WHAT TO DO — Go through the data line by line and count the lines that hold "upper". Reply with the total only.

RECORD EXCERPTS —
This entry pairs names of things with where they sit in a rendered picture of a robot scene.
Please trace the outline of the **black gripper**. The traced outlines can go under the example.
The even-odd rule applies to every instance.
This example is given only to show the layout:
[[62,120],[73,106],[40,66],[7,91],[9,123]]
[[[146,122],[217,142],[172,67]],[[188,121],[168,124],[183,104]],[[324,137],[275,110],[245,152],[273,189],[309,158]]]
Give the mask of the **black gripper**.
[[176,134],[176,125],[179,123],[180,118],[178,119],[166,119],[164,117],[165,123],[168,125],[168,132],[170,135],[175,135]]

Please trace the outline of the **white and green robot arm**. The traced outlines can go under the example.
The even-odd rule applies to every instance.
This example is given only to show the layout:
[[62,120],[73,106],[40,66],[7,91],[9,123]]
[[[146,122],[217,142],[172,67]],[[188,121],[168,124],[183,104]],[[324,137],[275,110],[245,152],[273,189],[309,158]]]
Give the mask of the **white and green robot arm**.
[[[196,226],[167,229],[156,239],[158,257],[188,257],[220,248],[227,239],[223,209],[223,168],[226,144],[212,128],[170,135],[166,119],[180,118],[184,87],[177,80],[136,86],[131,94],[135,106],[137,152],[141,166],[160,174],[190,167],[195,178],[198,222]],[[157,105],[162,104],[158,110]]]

...

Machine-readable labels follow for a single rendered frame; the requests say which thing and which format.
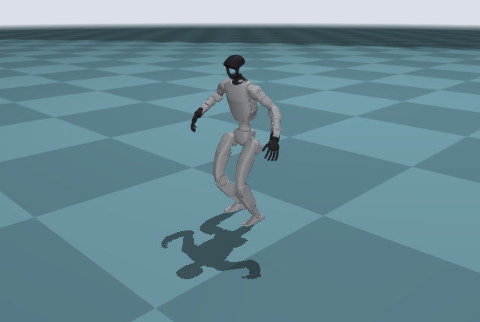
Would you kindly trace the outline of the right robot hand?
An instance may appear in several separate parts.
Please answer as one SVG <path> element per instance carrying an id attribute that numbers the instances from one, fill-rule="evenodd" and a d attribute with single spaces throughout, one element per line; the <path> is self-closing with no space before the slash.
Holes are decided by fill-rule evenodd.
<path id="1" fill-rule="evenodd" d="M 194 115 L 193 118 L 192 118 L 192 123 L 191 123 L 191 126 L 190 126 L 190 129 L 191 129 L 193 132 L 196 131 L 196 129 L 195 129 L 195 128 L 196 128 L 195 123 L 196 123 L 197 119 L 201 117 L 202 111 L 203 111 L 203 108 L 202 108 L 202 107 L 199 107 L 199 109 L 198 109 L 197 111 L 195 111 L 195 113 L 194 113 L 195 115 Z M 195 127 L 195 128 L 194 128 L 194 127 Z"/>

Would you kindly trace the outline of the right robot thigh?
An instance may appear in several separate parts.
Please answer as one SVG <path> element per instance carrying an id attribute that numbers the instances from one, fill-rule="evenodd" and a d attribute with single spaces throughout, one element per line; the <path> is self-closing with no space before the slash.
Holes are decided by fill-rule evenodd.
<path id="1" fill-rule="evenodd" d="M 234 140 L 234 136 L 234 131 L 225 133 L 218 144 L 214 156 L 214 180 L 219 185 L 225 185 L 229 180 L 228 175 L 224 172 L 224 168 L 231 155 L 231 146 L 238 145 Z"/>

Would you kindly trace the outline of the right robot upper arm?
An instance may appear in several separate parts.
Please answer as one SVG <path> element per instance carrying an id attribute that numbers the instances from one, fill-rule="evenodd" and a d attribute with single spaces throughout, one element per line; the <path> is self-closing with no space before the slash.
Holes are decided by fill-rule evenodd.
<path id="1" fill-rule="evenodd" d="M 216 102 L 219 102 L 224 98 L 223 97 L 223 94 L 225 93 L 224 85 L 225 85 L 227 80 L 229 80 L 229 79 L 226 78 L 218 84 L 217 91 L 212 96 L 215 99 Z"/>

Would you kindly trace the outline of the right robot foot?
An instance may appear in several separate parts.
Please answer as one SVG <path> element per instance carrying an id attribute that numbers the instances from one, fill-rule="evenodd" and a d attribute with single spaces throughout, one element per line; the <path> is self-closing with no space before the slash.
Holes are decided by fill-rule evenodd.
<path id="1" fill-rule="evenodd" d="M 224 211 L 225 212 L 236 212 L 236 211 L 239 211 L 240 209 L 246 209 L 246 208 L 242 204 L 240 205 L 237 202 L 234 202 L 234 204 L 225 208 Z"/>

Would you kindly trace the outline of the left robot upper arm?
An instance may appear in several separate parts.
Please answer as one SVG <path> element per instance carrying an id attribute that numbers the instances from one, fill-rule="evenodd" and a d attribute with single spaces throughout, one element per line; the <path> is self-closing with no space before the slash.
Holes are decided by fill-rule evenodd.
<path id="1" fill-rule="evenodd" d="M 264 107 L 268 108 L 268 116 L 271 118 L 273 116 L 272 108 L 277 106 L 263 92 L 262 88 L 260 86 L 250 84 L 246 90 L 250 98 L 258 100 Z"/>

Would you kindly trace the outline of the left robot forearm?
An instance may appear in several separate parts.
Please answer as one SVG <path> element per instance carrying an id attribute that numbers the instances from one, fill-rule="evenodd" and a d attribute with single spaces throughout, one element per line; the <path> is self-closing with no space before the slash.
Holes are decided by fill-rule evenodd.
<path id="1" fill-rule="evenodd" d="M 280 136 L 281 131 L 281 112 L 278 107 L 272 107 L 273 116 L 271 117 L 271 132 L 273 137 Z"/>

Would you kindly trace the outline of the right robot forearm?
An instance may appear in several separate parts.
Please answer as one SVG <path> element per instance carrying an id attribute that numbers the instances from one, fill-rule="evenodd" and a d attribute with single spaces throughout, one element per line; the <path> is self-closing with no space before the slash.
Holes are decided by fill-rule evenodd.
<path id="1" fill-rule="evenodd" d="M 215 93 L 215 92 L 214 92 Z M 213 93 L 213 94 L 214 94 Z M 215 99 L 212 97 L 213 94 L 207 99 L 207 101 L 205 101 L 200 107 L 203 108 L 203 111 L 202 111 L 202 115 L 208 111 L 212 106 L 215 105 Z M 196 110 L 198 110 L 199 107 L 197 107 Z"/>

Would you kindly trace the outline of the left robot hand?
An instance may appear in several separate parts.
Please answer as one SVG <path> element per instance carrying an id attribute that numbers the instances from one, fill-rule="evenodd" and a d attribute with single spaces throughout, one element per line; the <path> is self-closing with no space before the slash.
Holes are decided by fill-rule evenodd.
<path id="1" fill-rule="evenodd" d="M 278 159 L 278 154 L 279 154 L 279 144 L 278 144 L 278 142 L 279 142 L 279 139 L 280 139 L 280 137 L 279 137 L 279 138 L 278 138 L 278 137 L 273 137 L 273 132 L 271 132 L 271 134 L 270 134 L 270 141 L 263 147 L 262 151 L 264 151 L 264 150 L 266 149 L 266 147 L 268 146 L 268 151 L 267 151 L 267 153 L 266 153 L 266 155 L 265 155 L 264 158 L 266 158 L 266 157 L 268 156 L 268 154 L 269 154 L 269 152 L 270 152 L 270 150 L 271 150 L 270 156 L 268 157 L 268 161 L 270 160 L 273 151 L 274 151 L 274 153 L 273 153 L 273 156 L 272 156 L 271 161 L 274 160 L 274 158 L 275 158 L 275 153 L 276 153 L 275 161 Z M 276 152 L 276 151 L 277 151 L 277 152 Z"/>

...

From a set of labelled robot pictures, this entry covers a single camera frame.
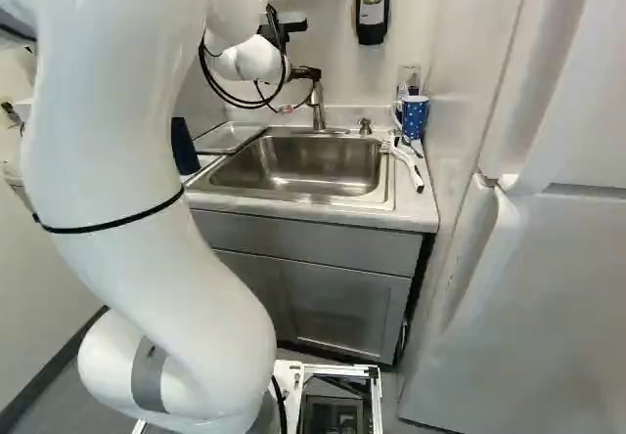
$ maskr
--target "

FINISHED TASK — 2